Cliftonville Cricket Ground
- Interactive map of Cliftonville Cricket Ground
- Location: Belfast, Northern Ireland
- Coordinates: 54°37′01″N 5°56′51″W﻿ / ﻿54.6169°N 5.9474°W

Tenants
- Cliftonville Cricket Club (1880–1972) Cliftonville F.C. (1879–1890)

= Cliftonville Cricket Ground =

Sports ground in Belfast, Northern Ireland

Cliftonville Cricket Ground was a sports ground in Belfast, Northern Ireland. It was previously used for cricket, football and hockey, hosting a football international in 1887, but was closed following sectarian attacks in 1972. It is now owned by Belfast City Council and used for Gaelic games.

==History==
Cliftonville Cricket Ground was the first home ground of Cliftonville F.C. However, after the creation of the Irish Football League in 1890 the club moved across the road to Solitude.

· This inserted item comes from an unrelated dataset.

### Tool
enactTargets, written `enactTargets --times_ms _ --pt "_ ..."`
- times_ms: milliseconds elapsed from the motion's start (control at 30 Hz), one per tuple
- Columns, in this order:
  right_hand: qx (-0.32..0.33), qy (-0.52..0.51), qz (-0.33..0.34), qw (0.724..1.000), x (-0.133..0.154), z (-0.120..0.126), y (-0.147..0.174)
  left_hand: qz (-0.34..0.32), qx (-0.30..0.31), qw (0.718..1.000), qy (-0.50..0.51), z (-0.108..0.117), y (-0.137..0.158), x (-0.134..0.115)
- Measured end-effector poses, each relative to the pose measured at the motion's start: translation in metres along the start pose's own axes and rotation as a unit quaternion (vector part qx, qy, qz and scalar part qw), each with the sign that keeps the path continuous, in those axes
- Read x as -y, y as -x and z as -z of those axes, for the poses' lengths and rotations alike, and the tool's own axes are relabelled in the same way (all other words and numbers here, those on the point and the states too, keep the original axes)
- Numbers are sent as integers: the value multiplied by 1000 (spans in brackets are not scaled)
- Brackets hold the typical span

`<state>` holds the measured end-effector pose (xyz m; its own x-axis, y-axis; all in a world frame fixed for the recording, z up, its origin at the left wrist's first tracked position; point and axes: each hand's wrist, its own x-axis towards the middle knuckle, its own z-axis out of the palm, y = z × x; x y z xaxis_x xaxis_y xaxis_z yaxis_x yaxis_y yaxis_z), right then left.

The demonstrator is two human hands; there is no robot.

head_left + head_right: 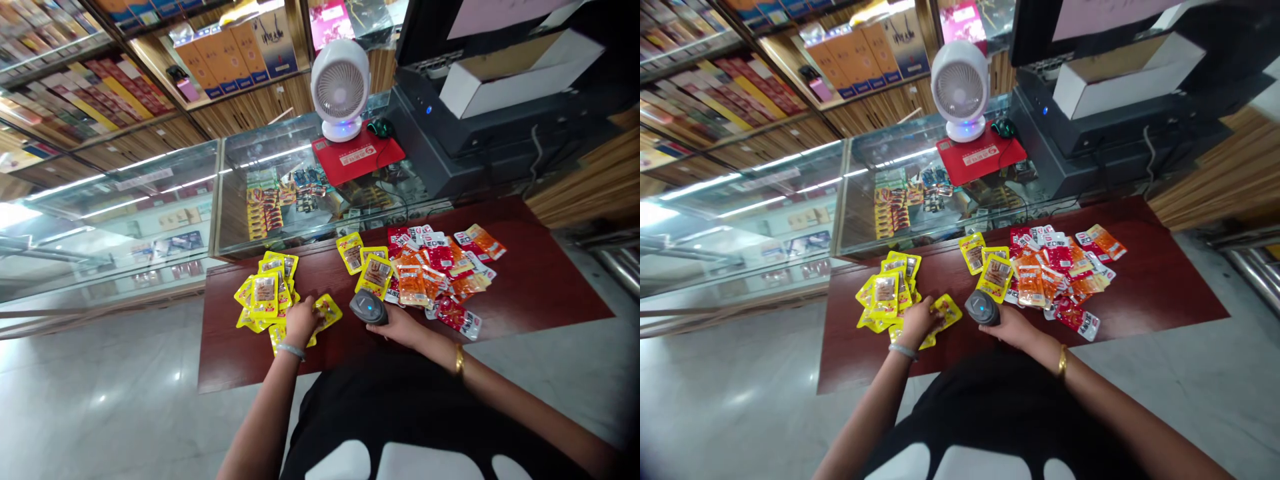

In 1880 Enfield Cricket Club moved to the ground and were renamed Cliftonville Cricket Club. They remained at the ground until 1972 when a series of sectarian attacks against members and the looting and burning of the clubhouse by a hostile mob led to them leaving.

It hosted the first Irish Cup final in 1881.

On 12 March 1887 the ground was used to host a British Home Championship football match between Ireland and Wales; the Irish won 4–1 with 4,000 in attendance, marking Ireland's first-ever win after five years of playing.

It was the home of Cliftonville Hockey Club until 1972.